=== Work to be completed ===
Give the number of lines in the records below that hold "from"; nothing else is needed.

=== Data shown ===
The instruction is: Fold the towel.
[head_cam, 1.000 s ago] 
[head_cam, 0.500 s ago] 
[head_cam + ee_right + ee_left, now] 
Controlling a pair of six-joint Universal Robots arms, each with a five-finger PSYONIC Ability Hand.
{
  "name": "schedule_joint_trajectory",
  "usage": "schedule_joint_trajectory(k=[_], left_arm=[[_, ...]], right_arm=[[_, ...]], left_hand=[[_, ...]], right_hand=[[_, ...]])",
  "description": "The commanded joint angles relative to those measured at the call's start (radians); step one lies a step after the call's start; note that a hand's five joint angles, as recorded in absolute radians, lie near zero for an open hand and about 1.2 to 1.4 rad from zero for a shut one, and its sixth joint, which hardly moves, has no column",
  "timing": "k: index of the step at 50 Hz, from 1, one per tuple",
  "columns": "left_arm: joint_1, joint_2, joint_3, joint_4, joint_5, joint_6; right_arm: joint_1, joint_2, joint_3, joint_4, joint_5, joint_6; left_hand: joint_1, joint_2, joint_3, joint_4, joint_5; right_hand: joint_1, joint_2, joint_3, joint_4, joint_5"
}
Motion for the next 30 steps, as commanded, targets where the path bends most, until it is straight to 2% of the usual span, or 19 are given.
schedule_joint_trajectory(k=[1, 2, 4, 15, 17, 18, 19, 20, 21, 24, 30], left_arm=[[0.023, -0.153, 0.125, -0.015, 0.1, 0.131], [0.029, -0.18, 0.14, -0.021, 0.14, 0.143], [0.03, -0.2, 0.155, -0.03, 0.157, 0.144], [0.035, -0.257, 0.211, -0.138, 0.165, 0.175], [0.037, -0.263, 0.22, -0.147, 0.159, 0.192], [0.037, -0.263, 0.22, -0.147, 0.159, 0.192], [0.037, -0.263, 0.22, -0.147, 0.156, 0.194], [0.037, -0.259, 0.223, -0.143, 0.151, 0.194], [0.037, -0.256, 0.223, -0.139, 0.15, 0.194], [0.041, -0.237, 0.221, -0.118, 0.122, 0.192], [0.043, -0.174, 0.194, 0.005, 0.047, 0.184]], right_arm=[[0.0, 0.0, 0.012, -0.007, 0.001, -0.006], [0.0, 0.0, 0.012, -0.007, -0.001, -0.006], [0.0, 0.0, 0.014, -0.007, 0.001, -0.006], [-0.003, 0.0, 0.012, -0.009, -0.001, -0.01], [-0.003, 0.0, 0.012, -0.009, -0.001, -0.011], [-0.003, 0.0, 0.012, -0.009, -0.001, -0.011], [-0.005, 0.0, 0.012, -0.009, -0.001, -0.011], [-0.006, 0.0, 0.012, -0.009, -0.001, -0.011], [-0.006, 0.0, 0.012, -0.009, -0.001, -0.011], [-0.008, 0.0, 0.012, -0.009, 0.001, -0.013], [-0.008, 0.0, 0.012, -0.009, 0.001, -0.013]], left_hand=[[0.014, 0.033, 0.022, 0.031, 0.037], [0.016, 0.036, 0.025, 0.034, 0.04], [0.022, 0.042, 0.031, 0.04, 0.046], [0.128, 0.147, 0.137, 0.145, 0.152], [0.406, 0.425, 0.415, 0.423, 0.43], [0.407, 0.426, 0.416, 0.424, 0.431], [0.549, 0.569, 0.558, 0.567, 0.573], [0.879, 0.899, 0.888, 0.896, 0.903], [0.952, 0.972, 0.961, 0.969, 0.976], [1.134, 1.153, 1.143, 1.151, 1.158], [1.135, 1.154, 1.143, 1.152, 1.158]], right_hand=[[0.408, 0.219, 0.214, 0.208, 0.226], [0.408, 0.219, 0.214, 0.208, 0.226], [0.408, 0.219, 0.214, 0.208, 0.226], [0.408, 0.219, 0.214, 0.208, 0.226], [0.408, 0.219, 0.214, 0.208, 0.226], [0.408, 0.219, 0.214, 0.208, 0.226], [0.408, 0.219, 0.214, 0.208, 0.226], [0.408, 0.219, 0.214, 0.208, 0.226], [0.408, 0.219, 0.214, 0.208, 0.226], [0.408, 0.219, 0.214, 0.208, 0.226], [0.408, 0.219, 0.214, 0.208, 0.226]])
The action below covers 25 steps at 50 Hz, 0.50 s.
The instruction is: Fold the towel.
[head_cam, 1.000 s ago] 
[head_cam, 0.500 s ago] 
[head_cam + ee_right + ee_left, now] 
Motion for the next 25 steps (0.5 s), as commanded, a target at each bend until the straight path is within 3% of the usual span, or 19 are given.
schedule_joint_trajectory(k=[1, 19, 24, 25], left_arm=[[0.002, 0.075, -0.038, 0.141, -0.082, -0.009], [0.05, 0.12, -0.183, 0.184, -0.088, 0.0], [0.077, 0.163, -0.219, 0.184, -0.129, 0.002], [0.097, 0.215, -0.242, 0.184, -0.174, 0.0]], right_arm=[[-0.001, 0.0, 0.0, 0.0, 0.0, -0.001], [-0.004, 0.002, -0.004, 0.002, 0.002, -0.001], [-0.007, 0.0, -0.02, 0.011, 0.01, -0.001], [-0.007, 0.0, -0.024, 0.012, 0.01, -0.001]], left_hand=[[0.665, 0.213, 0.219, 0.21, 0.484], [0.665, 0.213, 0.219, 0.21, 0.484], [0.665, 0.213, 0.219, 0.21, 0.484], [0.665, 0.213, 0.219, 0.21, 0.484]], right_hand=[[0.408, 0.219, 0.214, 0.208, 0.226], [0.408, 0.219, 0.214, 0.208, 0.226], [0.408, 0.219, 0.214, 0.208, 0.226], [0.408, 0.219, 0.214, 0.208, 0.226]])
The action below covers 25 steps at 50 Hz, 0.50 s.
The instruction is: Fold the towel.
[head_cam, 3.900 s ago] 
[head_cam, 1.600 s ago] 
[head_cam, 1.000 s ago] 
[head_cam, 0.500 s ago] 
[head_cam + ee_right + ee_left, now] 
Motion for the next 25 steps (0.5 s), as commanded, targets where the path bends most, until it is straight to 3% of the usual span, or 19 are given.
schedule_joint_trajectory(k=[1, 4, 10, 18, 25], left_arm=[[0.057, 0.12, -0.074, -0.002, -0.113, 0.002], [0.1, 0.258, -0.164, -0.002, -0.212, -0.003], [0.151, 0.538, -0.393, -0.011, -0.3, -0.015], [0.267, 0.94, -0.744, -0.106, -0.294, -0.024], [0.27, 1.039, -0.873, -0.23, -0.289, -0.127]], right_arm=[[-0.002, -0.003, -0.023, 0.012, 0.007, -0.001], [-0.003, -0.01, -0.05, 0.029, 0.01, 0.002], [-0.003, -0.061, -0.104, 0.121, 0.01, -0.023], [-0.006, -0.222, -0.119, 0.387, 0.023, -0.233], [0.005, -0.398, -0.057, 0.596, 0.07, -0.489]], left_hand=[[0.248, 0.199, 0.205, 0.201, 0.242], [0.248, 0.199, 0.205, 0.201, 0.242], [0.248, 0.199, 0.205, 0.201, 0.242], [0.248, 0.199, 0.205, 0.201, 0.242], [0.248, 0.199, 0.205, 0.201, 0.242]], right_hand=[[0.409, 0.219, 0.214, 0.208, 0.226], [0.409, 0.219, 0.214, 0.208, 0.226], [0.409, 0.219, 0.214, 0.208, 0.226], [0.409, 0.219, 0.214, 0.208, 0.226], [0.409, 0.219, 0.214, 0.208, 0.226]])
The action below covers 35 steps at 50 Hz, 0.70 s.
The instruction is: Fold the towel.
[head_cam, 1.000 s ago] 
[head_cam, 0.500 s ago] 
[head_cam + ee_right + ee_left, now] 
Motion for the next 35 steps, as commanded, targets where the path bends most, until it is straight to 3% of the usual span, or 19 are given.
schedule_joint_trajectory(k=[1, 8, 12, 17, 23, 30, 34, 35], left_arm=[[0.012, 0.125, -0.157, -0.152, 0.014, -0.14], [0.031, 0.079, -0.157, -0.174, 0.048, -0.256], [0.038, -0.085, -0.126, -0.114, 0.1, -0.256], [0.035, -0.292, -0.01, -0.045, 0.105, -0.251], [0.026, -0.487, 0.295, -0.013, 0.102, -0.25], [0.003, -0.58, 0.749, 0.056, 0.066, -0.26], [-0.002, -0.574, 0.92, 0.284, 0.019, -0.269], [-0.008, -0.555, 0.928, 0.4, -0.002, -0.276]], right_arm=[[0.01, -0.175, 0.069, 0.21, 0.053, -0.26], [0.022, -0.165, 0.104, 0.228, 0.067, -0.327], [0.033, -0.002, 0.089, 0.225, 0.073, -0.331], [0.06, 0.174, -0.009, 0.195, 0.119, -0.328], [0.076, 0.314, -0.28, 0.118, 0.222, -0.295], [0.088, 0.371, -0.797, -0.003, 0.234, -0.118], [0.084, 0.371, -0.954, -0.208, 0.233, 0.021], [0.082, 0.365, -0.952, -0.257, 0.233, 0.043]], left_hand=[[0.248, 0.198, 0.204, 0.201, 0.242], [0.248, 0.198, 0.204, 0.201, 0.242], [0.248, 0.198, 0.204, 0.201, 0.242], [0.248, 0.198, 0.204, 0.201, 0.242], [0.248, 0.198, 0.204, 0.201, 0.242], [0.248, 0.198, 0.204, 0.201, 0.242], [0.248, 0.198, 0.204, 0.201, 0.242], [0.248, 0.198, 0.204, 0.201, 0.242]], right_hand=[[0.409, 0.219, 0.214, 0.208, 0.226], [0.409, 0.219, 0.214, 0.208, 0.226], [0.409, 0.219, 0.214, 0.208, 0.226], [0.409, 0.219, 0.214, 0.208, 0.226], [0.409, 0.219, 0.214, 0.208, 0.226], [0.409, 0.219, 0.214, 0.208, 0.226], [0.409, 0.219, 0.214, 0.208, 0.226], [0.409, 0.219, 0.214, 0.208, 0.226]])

=== Output of the exercise ===
2